**Your objective:**
What you return should match the listing exactly, minus its images.

*** Recorded information Section Begins ***

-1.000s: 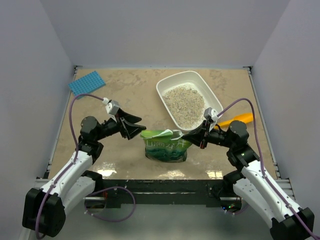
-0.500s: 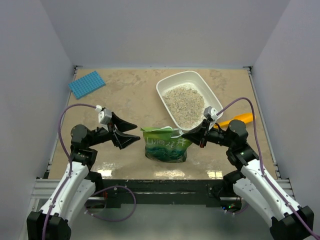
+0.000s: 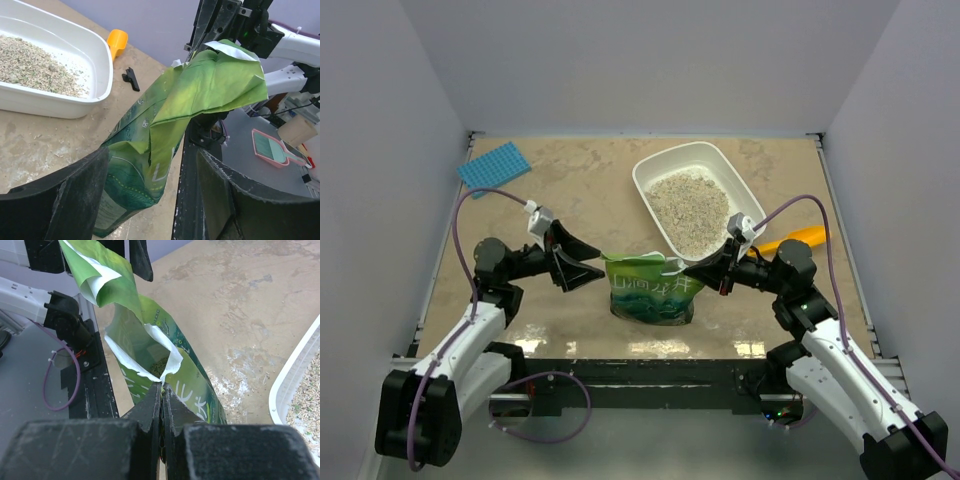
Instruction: Fill the litter box with clean litter
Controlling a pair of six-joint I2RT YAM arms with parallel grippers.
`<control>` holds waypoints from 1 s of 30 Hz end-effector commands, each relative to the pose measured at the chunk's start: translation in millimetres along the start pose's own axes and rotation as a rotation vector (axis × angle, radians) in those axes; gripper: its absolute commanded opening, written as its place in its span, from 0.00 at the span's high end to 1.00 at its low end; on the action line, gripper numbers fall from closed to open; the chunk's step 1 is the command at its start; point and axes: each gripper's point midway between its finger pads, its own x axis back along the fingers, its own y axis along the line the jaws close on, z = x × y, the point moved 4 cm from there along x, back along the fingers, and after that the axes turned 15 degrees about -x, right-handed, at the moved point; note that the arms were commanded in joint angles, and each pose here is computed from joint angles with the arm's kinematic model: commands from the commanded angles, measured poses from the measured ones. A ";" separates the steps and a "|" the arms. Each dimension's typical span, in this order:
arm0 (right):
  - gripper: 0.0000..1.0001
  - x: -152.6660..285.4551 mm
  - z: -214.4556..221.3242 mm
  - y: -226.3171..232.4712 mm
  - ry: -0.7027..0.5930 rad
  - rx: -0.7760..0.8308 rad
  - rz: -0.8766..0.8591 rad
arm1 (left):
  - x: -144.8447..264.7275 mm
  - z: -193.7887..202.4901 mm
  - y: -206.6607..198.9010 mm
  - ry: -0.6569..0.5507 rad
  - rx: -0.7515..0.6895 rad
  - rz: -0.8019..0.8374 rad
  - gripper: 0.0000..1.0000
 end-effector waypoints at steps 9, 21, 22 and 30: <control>1.00 -1.6 -17.8 17.1 -0.063 0.047 -0.079 | -32.6 -31.3 -7.3 -0.031 -0.130 0.144 0.26; 1.00 0.1 -11.9 8.8 -0.070 -0.061 -0.006 | -50.1 -14.2 0.8 -0.002 -0.090 0.182 0.85; 1.00 0.2 -11.8 9.3 -0.074 -0.075 -0.003 | -50.4 -13.0 2.3 -0.001 -0.087 0.173 0.92; 1.00 4.3 -10.4 24.5 -0.050 -0.290 -0.017 | -53.6 -13.0 15.0 0.082 0.040 0.069 1.00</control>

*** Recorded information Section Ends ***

**Answer box:**
-1.000s: 
-0.500s: 
+0.000s: 
Instruction: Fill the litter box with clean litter
Controlling a pair of six-joint I2RT YAM arms with parallel grippers.
`<control>` holds waypoints from 1 s of 30 Hz end-effector commands, each relative to the pose measured at the chunk's start: translation in millimetres along the start pose's own axes and rotation as a rotation vector (axis × angle, radians) in those axes; gripper: its absolute commanded opening, written as its place in its span, from 0.00 at the span's high end to 1.00 at its low end; on the action line, gripper numbers fall from closed to open; the chunk's step 1 is the command at its start; point and axes: each gripper's point midway between its finger pads, its own x axis back along the fingers, its own y axis along the line the jaws close on, z = x × y, the point moved 4 cm from there along x, back along the fingers, and after that the axes turned 15 degrees about -x, right-handed, at the moved point; note that the arms were commanded in joint angles, and each pose here is computed from joint angles with the arm's kinematic model: commands from the commanded angles, measured poses from the measured ones. A ";" separates the steps and a "|" the arms. Each dimension's typical span, in this order:
arm0 (right):
  - gripper: 0.0000..1.0001
  - x: -152.6660..285.4551 mm
  - z: -214.4556..221.3242 mm
  - y: -226.3171..232.4712 mm
  - ry: -0.7027..0.5930 rad
  - rx: -0.7760..0.8308 rad
  - rz: -0.8766..0.8591 rad
arm1 (left):
  - x: -144.8447..264.7275 mm
  - z: -193.7887..202.4901 mm
  - y: -206.6607..198.9010 mm
  - ry: -0.6569..0.5507 rad
  - rx: -0.7515..0.6895 rad
  - rz: -0.8019..0.8374 rad
  - gripper: 0.0000..1.0000
 end-effector waypoints at steps 9, 21, 22 and 30: <control>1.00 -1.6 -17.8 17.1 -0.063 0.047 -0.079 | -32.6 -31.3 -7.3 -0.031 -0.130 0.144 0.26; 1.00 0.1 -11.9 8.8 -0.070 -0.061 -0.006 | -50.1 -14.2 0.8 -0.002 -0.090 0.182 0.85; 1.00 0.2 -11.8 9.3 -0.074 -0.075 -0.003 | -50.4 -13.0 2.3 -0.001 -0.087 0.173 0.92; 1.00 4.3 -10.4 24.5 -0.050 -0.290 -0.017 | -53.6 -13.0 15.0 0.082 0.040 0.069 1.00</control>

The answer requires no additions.